■ Activity
You are asked to filter the data below and copy every line holding "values".

■ Collected data
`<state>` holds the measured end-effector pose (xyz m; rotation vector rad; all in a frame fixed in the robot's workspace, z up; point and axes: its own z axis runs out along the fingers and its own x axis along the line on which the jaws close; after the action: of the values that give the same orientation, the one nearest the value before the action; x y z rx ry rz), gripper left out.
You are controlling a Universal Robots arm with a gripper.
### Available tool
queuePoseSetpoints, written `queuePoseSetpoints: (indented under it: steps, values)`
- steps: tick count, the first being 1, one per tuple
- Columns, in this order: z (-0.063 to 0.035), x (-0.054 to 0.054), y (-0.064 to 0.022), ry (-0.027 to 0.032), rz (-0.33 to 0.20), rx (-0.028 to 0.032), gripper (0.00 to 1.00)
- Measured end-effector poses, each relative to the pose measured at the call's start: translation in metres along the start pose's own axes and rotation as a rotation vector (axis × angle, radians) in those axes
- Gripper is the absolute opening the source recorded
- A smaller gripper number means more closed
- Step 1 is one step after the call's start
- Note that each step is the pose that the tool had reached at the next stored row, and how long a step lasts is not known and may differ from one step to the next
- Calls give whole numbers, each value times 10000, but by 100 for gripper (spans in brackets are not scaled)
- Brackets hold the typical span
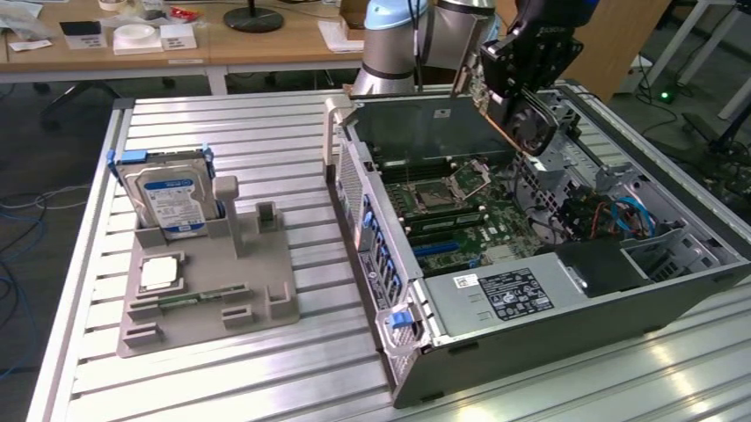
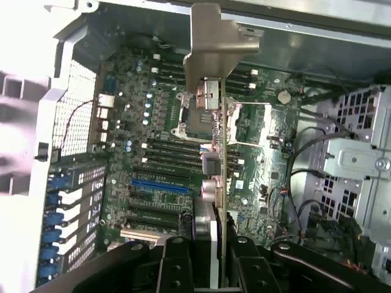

■ Solution to the exercise
`<state>` holds the measured end-effector pose (xyz m; rotation vector rad; all in a frame fixed in the robot's workspace, z up; point and axes: its own z axis runs out along the fingers and its own x axis along the line on which the jaws close; after the action: of the values that give the same orientation, the one nearest the value before the action; x y z rx ry rz), gripper left out.
queuePoseSetpoints, written `queuePoseSetpoints: (indented under it: steps, values)`

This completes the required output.